Source records:
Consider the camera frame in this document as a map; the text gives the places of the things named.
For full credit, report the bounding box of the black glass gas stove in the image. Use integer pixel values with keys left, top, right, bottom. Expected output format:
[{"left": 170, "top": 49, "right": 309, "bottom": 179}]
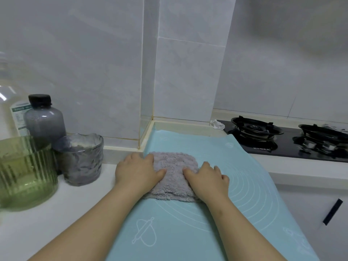
[{"left": 217, "top": 116, "right": 348, "bottom": 163}]

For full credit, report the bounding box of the person's left hand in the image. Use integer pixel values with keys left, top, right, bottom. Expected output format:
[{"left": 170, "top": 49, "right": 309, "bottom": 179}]
[{"left": 115, "top": 153, "right": 167, "bottom": 194}]

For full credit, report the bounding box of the light blue silicone baking mat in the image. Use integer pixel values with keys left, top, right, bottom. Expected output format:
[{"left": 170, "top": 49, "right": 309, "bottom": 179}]
[{"left": 105, "top": 129, "right": 322, "bottom": 261}]

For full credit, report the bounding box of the person's right hand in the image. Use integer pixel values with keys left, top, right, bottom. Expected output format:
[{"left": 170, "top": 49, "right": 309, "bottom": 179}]
[{"left": 182, "top": 161, "right": 230, "bottom": 204}]

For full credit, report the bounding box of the person's left forearm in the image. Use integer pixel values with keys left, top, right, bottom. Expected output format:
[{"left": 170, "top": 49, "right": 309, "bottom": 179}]
[{"left": 27, "top": 185, "right": 148, "bottom": 261}]

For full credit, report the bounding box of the green ribbed glass bowl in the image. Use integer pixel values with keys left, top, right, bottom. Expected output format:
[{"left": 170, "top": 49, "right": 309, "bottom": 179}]
[{"left": 0, "top": 136, "right": 59, "bottom": 211}]

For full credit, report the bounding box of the black cabinet door handle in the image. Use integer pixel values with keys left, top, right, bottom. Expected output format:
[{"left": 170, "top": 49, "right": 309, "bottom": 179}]
[{"left": 322, "top": 198, "right": 344, "bottom": 226}]

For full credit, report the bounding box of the grey textured glass cup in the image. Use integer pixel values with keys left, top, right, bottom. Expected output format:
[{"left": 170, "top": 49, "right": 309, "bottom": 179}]
[{"left": 52, "top": 133, "right": 104, "bottom": 187}]

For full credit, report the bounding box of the person's right forearm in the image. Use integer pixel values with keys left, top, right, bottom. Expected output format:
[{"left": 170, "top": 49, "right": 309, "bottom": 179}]
[{"left": 202, "top": 197, "right": 289, "bottom": 261}]

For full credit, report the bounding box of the grey bottle with black cap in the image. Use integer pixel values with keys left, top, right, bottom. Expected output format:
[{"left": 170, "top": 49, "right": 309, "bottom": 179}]
[{"left": 24, "top": 94, "right": 67, "bottom": 175}]

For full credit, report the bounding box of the white cabinet door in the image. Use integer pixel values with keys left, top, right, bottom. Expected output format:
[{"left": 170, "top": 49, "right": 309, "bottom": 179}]
[{"left": 274, "top": 184, "right": 348, "bottom": 261}]

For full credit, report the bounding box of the clear plastic bottle green label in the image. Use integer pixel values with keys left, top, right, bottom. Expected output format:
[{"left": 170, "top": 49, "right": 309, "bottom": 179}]
[{"left": 0, "top": 51, "right": 33, "bottom": 140}]

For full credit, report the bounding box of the black stove burner grate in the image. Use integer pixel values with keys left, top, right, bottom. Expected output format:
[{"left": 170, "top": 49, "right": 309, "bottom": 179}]
[
  {"left": 231, "top": 116, "right": 284, "bottom": 142},
  {"left": 298, "top": 123, "right": 348, "bottom": 146}
]

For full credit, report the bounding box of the grey fluffy cleaning cloth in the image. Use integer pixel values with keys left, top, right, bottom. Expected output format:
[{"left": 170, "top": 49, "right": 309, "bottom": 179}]
[{"left": 142, "top": 151, "right": 204, "bottom": 203}]

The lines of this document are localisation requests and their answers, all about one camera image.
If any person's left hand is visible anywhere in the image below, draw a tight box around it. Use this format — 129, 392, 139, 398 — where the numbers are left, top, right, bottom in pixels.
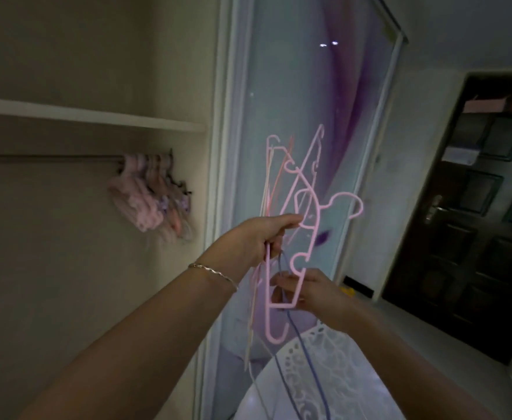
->
203, 213, 304, 286

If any person's right forearm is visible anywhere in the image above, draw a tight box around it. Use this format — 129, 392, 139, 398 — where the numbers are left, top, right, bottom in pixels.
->
340, 302, 504, 420

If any bundle of thin pink hangers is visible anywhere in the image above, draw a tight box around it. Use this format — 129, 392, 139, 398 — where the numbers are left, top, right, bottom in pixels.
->
244, 124, 327, 381

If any white closet shelf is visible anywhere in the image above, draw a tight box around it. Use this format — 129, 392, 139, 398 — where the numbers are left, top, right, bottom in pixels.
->
0, 95, 207, 134

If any white paper sheet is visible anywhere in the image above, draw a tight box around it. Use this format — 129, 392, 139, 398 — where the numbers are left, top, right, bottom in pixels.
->
441, 145, 481, 167

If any person's left forearm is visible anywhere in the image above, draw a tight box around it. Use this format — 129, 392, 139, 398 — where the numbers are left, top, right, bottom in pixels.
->
20, 257, 244, 420

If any pink paper sheet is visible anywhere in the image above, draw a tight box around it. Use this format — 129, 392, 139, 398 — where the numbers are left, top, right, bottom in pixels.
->
463, 97, 509, 114

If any purple print sliding wardrobe door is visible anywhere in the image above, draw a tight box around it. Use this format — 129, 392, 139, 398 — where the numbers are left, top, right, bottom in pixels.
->
193, 0, 409, 420

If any pink bear-shaped plastic hanger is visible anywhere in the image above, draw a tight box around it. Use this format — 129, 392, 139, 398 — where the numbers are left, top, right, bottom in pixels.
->
265, 159, 364, 344

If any blue wire hanger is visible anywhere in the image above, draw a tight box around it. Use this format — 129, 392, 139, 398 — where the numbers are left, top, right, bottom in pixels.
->
268, 249, 332, 420

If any dark panelled door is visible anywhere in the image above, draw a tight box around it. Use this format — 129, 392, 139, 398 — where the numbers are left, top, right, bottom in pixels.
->
381, 71, 512, 367

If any metal door handle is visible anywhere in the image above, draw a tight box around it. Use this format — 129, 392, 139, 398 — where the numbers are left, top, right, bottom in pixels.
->
424, 194, 444, 224

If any row of hung pink hangers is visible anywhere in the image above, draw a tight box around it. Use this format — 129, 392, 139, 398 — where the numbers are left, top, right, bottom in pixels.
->
106, 152, 194, 242

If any metal closet rod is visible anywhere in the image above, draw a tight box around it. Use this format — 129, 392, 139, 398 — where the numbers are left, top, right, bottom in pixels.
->
0, 153, 174, 164

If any person's right hand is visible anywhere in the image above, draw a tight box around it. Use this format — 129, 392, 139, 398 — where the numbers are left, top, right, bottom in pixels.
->
270, 268, 358, 334

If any thin gold bracelet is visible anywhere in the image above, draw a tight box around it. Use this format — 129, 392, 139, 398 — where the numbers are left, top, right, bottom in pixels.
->
188, 262, 239, 293

Work item: What is the number of lines above that hold the string "black"? Answer with that number alone.

Your response: 4